▸ **EXERCISE MATERIAL**
--------------------

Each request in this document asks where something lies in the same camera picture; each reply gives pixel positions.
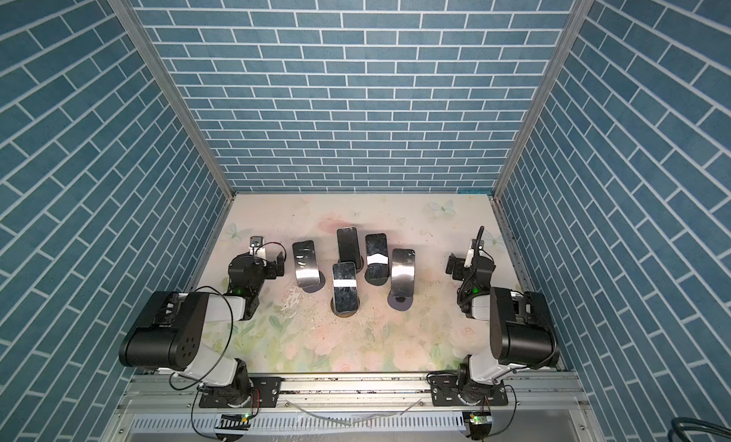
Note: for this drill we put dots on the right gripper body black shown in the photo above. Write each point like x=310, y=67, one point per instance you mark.
x=454, y=265

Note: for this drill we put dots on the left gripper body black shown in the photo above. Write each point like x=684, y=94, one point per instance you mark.
x=276, y=265

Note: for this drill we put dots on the purple phone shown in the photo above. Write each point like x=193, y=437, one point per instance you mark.
x=307, y=274

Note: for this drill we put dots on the black phone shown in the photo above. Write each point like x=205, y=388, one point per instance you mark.
x=377, y=251
x=402, y=273

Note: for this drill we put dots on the teal phone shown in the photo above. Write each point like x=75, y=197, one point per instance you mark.
x=348, y=245
x=345, y=293

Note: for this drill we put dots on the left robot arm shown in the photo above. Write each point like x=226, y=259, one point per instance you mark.
x=168, y=335

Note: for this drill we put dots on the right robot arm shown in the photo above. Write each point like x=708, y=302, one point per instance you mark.
x=520, y=337

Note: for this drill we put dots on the dark grey stand back right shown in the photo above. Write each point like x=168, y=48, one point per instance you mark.
x=376, y=277

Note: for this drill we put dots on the wooden stand front centre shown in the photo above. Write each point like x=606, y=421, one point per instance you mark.
x=345, y=314

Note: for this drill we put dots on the wooden stand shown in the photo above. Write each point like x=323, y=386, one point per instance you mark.
x=361, y=265
x=345, y=314

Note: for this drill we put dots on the wooden stand back centre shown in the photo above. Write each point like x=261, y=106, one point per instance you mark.
x=361, y=265

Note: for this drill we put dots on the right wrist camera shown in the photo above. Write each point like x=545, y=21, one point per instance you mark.
x=472, y=251

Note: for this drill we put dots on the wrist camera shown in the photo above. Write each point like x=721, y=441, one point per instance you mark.
x=257, y=245
x=472, y=251

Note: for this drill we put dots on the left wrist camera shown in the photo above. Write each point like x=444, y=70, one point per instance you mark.
x=257, y=245

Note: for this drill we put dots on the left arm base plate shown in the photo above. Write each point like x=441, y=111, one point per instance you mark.
x=257, y=393

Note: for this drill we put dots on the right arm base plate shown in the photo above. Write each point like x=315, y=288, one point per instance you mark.
x=449, y=390

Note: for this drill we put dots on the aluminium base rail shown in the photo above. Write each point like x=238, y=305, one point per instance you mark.
x=393, y=392

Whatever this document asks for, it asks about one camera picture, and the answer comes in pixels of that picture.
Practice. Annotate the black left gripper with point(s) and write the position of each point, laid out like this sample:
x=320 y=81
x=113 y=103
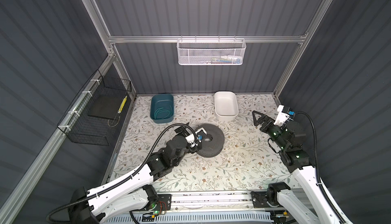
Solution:
x=192 y=149

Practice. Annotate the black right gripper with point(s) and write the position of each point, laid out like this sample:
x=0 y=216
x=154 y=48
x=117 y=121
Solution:
x=269 y=122

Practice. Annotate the grey perforated cable spool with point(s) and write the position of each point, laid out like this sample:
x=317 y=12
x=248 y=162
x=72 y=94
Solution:
x=212 y=142

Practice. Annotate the white plastic tub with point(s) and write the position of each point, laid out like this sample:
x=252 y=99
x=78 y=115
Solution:
x=226 y=106

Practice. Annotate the teal plastic tub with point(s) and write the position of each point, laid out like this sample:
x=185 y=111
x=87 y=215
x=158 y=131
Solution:
x=162 y=108

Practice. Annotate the items in white basket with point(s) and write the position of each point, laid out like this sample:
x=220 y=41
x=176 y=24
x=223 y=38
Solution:
x=228 y=59

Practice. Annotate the black flat pad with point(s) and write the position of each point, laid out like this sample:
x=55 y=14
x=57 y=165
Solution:
x=105 y=107

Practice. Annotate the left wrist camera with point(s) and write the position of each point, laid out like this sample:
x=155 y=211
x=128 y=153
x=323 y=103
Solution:
x=194 y=140

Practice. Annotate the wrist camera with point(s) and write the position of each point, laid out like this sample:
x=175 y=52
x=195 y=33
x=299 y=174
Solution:
x=194 y=140
x=284 y=115

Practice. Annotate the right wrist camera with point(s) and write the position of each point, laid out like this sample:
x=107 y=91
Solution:
x=284 y=115

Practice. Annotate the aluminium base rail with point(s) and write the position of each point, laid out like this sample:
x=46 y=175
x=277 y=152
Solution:
x=211 y=207

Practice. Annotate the white wire wall basket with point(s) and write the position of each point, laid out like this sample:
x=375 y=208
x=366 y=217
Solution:
x=191 y=51

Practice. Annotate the black wire wall basket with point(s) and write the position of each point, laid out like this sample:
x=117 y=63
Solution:
x=83 y=129

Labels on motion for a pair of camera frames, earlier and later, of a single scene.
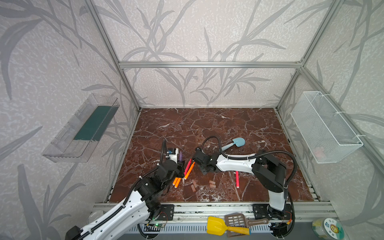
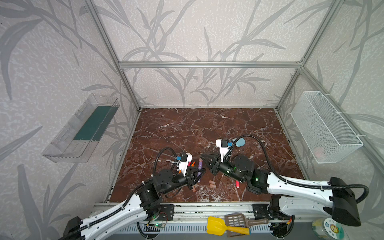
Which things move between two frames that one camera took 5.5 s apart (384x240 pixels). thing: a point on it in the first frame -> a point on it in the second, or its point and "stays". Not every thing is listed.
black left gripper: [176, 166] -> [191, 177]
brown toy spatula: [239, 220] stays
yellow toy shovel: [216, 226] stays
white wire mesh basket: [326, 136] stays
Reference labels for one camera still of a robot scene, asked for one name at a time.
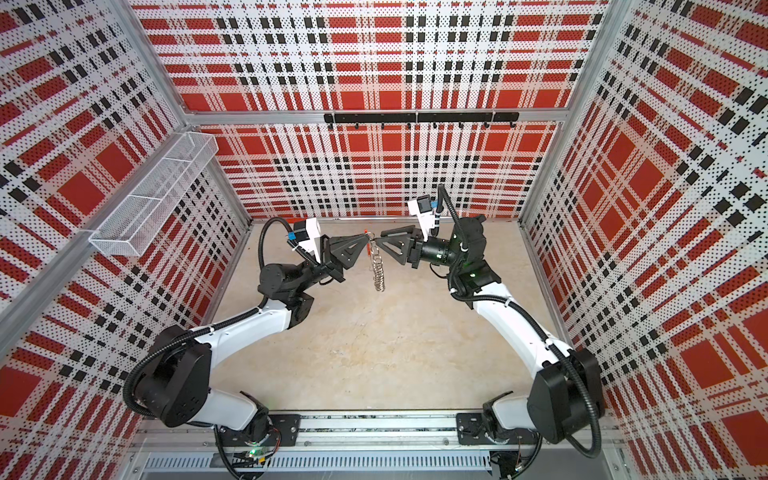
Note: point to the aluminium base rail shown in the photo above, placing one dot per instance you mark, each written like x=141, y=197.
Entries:
x=338, y=444

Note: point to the white wire mesh basket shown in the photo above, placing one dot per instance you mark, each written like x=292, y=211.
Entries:
x=136, y=221

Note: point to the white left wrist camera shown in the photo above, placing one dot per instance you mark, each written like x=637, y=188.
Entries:
x=307, y=234

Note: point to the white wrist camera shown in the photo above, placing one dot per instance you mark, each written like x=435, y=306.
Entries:
x=424, y=209
x=307, y=234

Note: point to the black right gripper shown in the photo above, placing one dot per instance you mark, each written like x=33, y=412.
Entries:
x=413, y=250

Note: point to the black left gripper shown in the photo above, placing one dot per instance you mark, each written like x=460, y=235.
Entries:
x=337, y=254

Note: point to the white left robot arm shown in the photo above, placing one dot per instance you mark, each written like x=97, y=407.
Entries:
x=172, y=383

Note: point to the black hook rail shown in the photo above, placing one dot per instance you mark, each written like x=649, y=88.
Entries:
x=357, y=119

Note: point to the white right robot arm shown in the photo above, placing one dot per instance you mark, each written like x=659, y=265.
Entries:
x=566, y=401

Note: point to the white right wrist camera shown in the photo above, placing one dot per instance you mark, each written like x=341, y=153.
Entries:
x=424, y=209

--------------------

▸ **TASK BRIEF**
Could you reproduce all of the data above exactly and skip any image?

▸ **EXERCISE SOLUTION**
Each request in this document asks where something lies in the same camera picture; each reply gives pixel positions.
Note: for this drill we put dots on the right gripper body black shown in the photo above. Write each point like x=310, y=67, one point per instance you mark.
x=454, y=265

Note: for this drill we put dots on the left gripper body black shown in the photo above. Write each point like x=684, y=94, one point per instance you mark.
x=276, y=265

Note: for this drill we put dots on the purple phone shown in the photo above. Write each point like x=193, y=437, one point per instance you mark.
x=307, y=274

Note: for this drill we put dots on the black phone shown in the photo above. Write each point like x=205, y=388, one point per instance you mark.
x=377, y=251
x=402, y=273

Note: for this drill we put dots on the teal phone shown in the photo above. Write each point like x=75, y=197, one point per instance you mark.
x=348, y=245
x=345, y=293

Note: for this drill we put dots on the left robot arm shown in the photo above. Write each point like x=226, y=259, one point per instance you mark.
x=168, y=335

Note: for this drill we put dots on the right robot arm shown in the photo above. Write each point like x=708, y=302, one point per instance you mark.
x=520, y=337

Note: for this drill we put dots on the dark grey stand back right shown in the photo above. Write each point like x=168, y=48, one point per instance you mark.
x=376, y=277

Note: for this drill we put dots on the wooden stand front centre shown in the photo above. Write each point like x=606, y=421, one point per instance you mark.
x=345, y=314

Note: for this drill we put dots on the wooden stand shown in the photo above. Write each point like x=323, y=386, one point per instance you mark.
x=361, y=265
x=345, y=314

Note: for this drill we put dots on the wooden stand back centre shown in the photo above. Write each point like x=261, y=106, one point per instance you mark.
x=361, y=265

Note: for this drill we put dots on the right wrist camera shown in the photo above. Write each point like x=545, y=21, one point per instance you mark.
x=472, y=251

Note: for this drill we put dots on the wrist camera shown in the photo above. Write each point like x=721, y=441, one point per instance you mark.
x=257, y=245
x=472, y=251

Note: for this drill we put dots on the left wrist camera shown in the photo above. Write each point like x=444, y=70, one point per instance you mark.
x=257, y=245

Note: for this drill we put dots on the left arm base plate shown in the photo above. Write each point like x=441, y=111, one point per instance you mark.
x=257, y=393

Note: for this drill we put dots on the right arm base plate shown in the photo above. Write each point like x=315, y=288, one point per instance you mark.
x=449, y=390

Note: for this drill we put dots on the aluminium base rail shown in the photo above. Write each point like x=238, y=305, one point per instance you mark.
x=393, y=392

Whatever this document asks for, it asks about one camera picture, and the answer comes in pixels of that picture.
Practice. Annotate the black left gripper with point(s) and write the position of each point, laid out like this sample:
x=320 y=81
x=113 y=103
Solution:
x=192 y=149

Practice. Annotate the black right gripper with point(s) and write the position of each point, laid out like this sample:
x=0 y=216
x=154 y=48
x=117 y=121
Solution:
x=269 y=122

Practice. Annotate the grey perforated cable spool with point(s) and write the position of each point, laid out like this sample:
x=317 y=12
x=248 y=162
x=72 y=94
Solution:
x=212 y=142

Practice. Annotate the white plastic tub with point(s) and write the position of each point, laid out like this sample:
x=252 y=99
x=78 y=115
Solution:
x=226 y=106

Practice. Annotate the teal plastic tub with point(s) and write the position of each point, laid out like this sample:
x=185 y=111
x=87 y=215
x=158 y=131
Solution:
x=162 y=108

Practice. Annotate the items in white basket with point(s) and write the position of each point, laid out like this sample:
x=220 y=41
x=176 y=24
x=223 y=38
Solution:
x=228 y=59

Practice. Annotate the black flat pad with point(s) and write the position of each point, laid out like this sample:
x=55 y=14
x=57 y=165
Solution:
x=105 y=107

Practice. Annotate the left wrist camera with point(s) and write the position of each point, laid out like this sample:
x=155 y=211
x=128 y=153
x=323 y=103
Solution:
x=194 y=140

Practice. Annotate the wrist camera with point(s) and write the position of each point, laid out like this sample:
x=175 y=52
x=195 y=33
x=299 y=174
Solution:
x=194 y=140
x=284 y=115

Practice. Annotate the right wrist camera with point(s) and write the position of each point, laid out like this sample:
x=107 y=91
Solution:
x=284 y=115

Practice. Annotate the aluminium base rail with point(s) and write the position of each point, laid out like this sample:
x=46 y=175
x=277 y=152
Solution:
x=211 y=207

Practice. Annotate the white wire wall basket with point(s) and write the position of each point, laid out like this sample:
x=375 y=208
x=366 y=217
Solution:
x=191 y=51

Practice. Annotate the black wire wall basket with point(s) and write the position of each point, laid out like this sample:
x=117 y=63
Solution:
x=83 y=129

Labels on motion for a pair of camera frames, earlier and later, of a single scene.
Which things move between two frames that one camera took 5.5 s apart (384x240 pixels). thing: a point on it in the first frame -> a point on it in the second, or its point and "stays". Not every thing is listed.
black left gripper: [176, 166] -> [191, 177]
brown toy spatula: [239, 220] stays
yellow toy shovel: [216, 226] stays
white wire mesh basket: [326, 136] stays
Reference labels for one camera still of a robot scene, asked for one name at a time.
Note: point to the aluminium base rail shown in the photo above, placing one dot per instance you mark, each written like x=141, y=197.
Entries:
x=338, y=444

Note: point to the white wire mesh basket shown in the photo above, placing one dot per instance you mark, each written like x=292, y=211.
Entries:
x=136, y=221

Note: point to the white left wrist camera shown in the photo above, placing one dot per instance you mark, each written like x=637, y=188.
Entries:
x=307, y=234

Note: point to the white wrist camera shown in the photo above, placing one dot per instance you mark, each written like x=435, y=306.
Entries:
x=424, y=209
x=307, y=234

Note: point to the black right gripper shown in the photo above, placing one dot per instance you mark, each written like x=33, y=412.
Entries:
x=413, y=250

Note: point to the black left gripper shown in the photo above, placing one dot per instance you mark, each written like x=460, y=235.
Entries:
x=337, y=254

Note: point to the white left robot arm shown in the photo above, placing one dot per instance you mark, each written like x=97, y=407.
Entries:
x=172, y=383

Note: point to the black hook rail shown in the photo above, placing one dot per instance you mark, each written like x=649, y=88.
Entries:
x=357, y=119

Note: point to the white right robot arm shown in the photo above, placing one dot per instance you mark, each written like x=659, y=265.
Entries:
x=566, y=401

Note: point to the white right wrist camera shown in the photo above, placing one dot per instance you mark, each written like x=341, y=153.
Entries:
x=424, y=209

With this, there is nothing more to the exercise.